━━ Provided data ━━
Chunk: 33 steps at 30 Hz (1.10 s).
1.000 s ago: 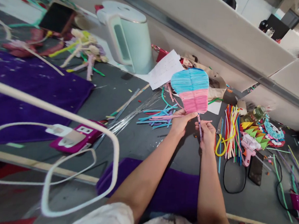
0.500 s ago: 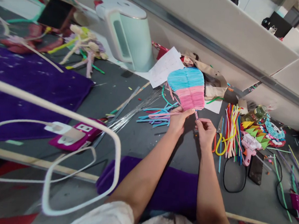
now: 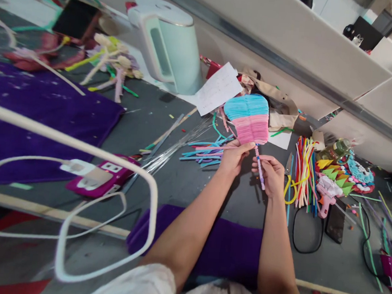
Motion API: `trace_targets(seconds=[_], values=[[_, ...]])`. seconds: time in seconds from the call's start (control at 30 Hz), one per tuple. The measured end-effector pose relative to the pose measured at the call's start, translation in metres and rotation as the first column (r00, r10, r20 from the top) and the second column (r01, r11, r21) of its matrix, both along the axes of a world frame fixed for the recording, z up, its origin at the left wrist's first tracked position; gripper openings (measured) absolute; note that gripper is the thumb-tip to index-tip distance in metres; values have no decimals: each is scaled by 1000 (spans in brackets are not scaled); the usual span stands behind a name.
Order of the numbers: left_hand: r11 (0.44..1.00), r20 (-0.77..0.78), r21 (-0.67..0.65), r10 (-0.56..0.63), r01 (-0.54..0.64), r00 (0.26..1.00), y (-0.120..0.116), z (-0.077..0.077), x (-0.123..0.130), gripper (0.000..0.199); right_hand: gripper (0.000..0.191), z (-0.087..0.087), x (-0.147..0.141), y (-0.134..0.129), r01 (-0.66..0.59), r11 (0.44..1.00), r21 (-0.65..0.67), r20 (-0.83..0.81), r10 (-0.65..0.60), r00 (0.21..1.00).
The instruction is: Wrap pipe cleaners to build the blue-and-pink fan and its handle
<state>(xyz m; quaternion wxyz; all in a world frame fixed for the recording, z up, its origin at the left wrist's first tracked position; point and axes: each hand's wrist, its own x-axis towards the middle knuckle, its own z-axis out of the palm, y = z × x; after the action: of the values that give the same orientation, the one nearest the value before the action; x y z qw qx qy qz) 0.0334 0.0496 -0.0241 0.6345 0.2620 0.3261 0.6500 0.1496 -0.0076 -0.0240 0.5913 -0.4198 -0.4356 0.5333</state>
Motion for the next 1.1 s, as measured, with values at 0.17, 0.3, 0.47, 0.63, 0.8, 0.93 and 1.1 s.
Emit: trace_targets(seconds=[0.17,0.3,0.47,0.63,0.8,0.93,1.1], values=[[999,6,-7,-52,53,999,-5,4,2,21,16,-1,1,2,-52,989,-141,-256,14,967],[999,-18,-18,-50,50,999,-7,6,2,22,18,-2,2,3,-99,979,-178,-292,43,955],[1000,-58,2,-12,12,998,-6,5,1,22,25,-2,3,1,-132,973,-191,-186,96,978],[999,-103,31,16,-13,995,-5,3,2,19,28,-2,1,1,-62,980,-187,-68,51,996],[998,-130,54,44,-37,990,-8,6,2,18,24,-2,-1,3,62,993,-96,104,-52,993],[995,-155,66,83,-74,984,-8,6,4,19,20,-5,-2,2,144,989,43,357,-150,922],[993,-142,79,94,-83,985,-6,1,7,22,17,-8,-4,-1,165,950,265,682,-305,664]])
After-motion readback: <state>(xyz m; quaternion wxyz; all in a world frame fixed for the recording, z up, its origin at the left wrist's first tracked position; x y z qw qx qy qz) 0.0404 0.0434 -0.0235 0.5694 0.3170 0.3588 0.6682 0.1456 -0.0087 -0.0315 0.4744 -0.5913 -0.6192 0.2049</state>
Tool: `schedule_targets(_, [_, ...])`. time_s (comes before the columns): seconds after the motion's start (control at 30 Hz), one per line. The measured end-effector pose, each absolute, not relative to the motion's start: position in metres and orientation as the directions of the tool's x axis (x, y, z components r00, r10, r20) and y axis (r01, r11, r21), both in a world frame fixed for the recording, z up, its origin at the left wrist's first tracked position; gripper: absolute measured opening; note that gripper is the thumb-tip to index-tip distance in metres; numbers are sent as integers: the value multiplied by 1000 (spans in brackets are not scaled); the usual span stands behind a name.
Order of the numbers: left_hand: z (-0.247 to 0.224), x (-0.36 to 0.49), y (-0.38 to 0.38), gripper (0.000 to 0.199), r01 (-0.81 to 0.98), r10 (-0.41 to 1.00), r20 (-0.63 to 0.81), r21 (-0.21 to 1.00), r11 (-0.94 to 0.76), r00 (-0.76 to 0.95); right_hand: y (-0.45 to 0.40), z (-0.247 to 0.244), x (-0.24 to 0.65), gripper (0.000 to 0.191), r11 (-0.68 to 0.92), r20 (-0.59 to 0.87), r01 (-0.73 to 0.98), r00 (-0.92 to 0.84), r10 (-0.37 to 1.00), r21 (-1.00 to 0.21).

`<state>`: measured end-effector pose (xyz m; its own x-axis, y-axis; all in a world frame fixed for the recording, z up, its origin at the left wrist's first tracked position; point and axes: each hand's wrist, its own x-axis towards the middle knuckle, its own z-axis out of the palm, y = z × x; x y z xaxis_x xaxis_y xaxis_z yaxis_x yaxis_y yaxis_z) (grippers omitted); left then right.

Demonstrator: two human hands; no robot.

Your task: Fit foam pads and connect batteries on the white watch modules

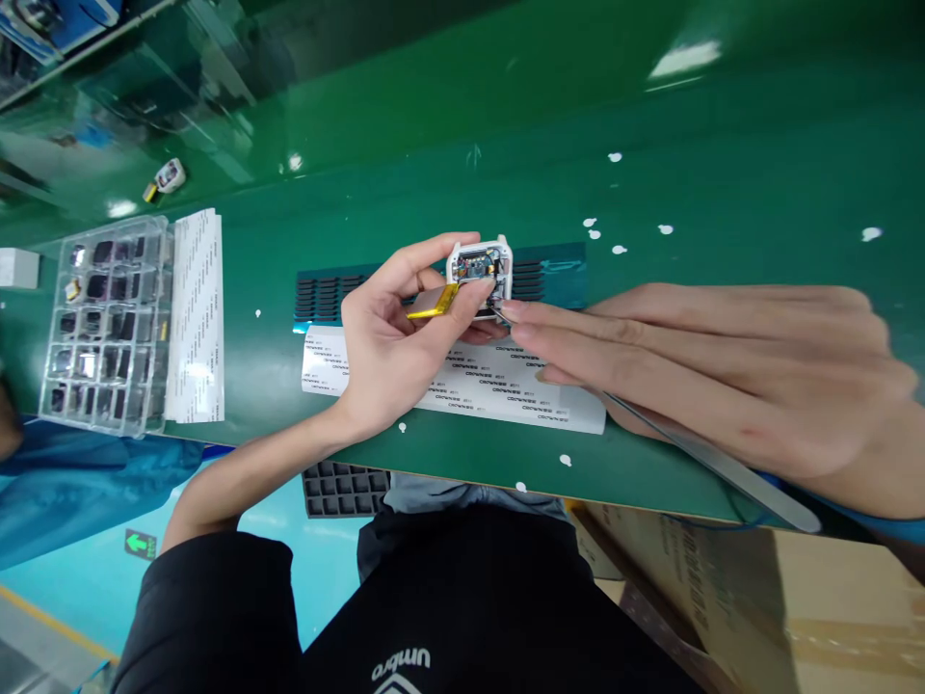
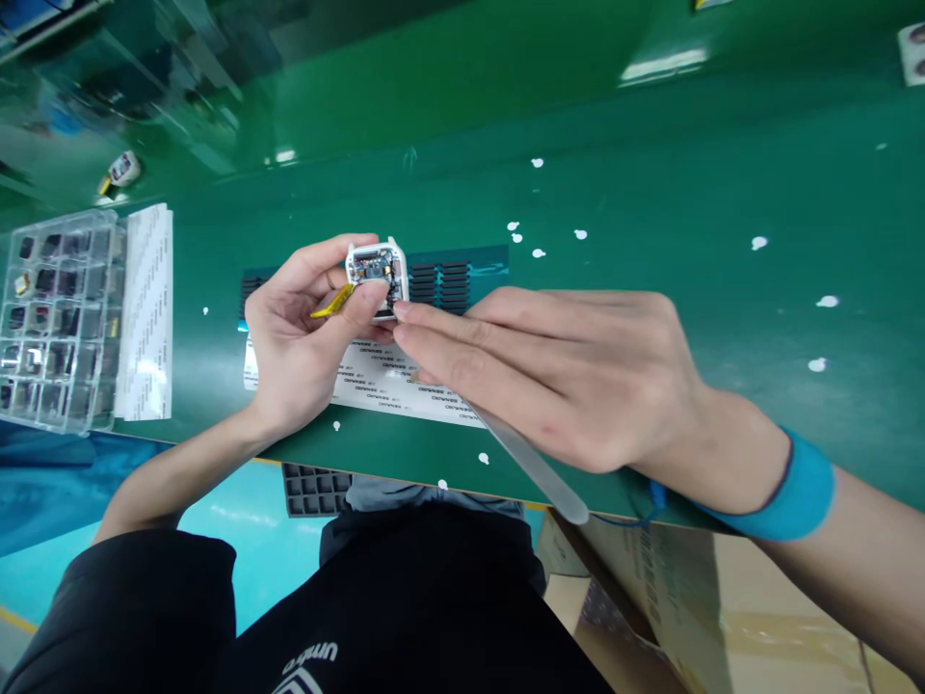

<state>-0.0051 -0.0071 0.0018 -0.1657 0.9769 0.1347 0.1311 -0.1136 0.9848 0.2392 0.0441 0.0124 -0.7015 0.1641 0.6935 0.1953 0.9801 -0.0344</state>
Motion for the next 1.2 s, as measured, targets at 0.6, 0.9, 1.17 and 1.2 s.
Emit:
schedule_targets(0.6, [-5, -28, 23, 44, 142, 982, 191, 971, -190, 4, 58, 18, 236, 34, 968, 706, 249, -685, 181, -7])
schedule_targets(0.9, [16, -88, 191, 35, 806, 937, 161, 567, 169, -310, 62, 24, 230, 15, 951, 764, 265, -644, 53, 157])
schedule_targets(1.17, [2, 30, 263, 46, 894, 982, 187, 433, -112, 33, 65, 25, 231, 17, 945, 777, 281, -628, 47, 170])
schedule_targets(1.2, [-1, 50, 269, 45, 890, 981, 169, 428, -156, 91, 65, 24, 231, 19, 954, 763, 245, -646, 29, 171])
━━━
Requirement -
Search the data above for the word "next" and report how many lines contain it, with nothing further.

Solution -
2